_PROMPT_
Would you please repeat the data that follows, exactly as it reads?

*** Opening of SUPPLIED MATERIAL ***

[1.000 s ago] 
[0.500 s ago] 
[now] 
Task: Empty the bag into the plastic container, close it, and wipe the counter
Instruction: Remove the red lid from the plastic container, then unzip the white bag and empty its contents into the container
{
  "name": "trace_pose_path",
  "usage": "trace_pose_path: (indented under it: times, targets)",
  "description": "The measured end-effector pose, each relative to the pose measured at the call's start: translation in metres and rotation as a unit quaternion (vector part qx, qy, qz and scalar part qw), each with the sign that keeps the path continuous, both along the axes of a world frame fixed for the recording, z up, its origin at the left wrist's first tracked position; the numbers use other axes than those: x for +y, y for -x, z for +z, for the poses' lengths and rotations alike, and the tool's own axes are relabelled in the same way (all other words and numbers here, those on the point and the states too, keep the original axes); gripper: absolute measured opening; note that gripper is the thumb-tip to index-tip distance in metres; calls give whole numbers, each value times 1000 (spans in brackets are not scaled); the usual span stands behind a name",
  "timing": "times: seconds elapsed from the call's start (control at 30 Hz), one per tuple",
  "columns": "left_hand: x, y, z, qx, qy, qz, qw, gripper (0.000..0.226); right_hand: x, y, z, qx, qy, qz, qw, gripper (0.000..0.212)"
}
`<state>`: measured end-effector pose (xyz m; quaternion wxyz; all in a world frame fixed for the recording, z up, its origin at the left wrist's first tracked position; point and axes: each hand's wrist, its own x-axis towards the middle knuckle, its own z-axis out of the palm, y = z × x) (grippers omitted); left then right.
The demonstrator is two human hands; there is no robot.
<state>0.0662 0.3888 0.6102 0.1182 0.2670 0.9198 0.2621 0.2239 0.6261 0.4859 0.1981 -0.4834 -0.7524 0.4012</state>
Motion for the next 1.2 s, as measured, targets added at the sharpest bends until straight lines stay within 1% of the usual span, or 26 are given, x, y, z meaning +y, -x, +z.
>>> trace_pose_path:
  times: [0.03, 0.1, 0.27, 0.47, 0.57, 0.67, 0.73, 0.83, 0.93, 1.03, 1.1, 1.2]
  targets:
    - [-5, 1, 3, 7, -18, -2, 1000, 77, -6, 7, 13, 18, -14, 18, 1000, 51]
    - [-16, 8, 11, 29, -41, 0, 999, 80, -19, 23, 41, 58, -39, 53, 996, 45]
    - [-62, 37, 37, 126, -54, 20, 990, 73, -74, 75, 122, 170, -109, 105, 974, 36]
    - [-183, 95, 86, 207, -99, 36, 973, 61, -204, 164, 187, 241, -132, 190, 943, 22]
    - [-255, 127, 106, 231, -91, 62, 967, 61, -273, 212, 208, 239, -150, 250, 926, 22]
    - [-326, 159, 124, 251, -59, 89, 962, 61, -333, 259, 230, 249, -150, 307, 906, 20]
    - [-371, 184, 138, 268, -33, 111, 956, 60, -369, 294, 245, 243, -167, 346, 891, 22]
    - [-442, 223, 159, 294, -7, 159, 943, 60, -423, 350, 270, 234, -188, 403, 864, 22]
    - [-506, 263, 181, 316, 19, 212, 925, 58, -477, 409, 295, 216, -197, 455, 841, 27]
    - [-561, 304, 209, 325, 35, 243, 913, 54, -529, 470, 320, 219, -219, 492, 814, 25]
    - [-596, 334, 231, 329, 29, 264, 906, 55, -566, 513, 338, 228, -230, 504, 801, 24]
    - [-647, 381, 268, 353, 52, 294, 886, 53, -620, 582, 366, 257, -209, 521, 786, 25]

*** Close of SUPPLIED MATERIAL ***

_EXERCISE RESULT_
[1.000 s ago] 
[0.500 s ago] 
[now] 
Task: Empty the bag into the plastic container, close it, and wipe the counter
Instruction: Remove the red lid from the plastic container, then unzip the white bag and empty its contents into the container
{
  "name": "trace_pose_path",
  "usage": "trace_pose_path: (indented under it: times, targets)",
  "description": "The measured end-effector pose, each relative to the pose measured at the call's start: translation in metres and rotation as a unit quaternion (vector part qx, qy, qz and scalar part qw), each with the sign that keeps the path continuous, both along the axes of a world frame fixed for the recording, z up, its origin at the left wrist's first tracked position; the numbers use other axes than those: x for +y, y for -x, z for +z, for the poses' lengths and rotations alike, and the tool's own axes are relabelled in the same way (all other words and numbers here, those on the point and the states too, keep the original axes); gripper: absolute measured opening; note that gripper is the thumb-tip to index-tip distance in metres; calls give whole numbers, each value times 1000 (spans in brackets are not scaled); the usual span stands behind a name",
  "timing": "times: seconds elapsed from the call's start (control at 30 Hz), one per tuple",
  "columns": "left_hand: x, y, z, qx, qy, qz, qw, gripper (0.000..0.226); right_hand: x, y, z, qx, qy, qz, qw, gripper (0.000..0.212)"
}
`<state>`: measured end-effector pose (xyz m; quaternion wxyz; all in a world frame fixed for the recording, z up, its origin at the left wrist's first tracked position; point and axes: each hand's wrist, its own x-axis towards the middle knuckle, its own z-axis out of the palm, y = z × x) (grippers omitted); left then right.
The demonstrator is two human hands; there is no robot.
<state>0.0662 0.3888 0.6102 0.1182 0.2670 0.9198 0.2621 0.2239 0.6261 0.4859 0.1981 -0.4834 -0.7524 0.4012</state>
Motion for the next 1.2 s, as measured, targets added at the sharpest bends until straight lines stay within 1% of the usual span, or 26 are given, x, y, z meaning +y, -x, +z.
>>> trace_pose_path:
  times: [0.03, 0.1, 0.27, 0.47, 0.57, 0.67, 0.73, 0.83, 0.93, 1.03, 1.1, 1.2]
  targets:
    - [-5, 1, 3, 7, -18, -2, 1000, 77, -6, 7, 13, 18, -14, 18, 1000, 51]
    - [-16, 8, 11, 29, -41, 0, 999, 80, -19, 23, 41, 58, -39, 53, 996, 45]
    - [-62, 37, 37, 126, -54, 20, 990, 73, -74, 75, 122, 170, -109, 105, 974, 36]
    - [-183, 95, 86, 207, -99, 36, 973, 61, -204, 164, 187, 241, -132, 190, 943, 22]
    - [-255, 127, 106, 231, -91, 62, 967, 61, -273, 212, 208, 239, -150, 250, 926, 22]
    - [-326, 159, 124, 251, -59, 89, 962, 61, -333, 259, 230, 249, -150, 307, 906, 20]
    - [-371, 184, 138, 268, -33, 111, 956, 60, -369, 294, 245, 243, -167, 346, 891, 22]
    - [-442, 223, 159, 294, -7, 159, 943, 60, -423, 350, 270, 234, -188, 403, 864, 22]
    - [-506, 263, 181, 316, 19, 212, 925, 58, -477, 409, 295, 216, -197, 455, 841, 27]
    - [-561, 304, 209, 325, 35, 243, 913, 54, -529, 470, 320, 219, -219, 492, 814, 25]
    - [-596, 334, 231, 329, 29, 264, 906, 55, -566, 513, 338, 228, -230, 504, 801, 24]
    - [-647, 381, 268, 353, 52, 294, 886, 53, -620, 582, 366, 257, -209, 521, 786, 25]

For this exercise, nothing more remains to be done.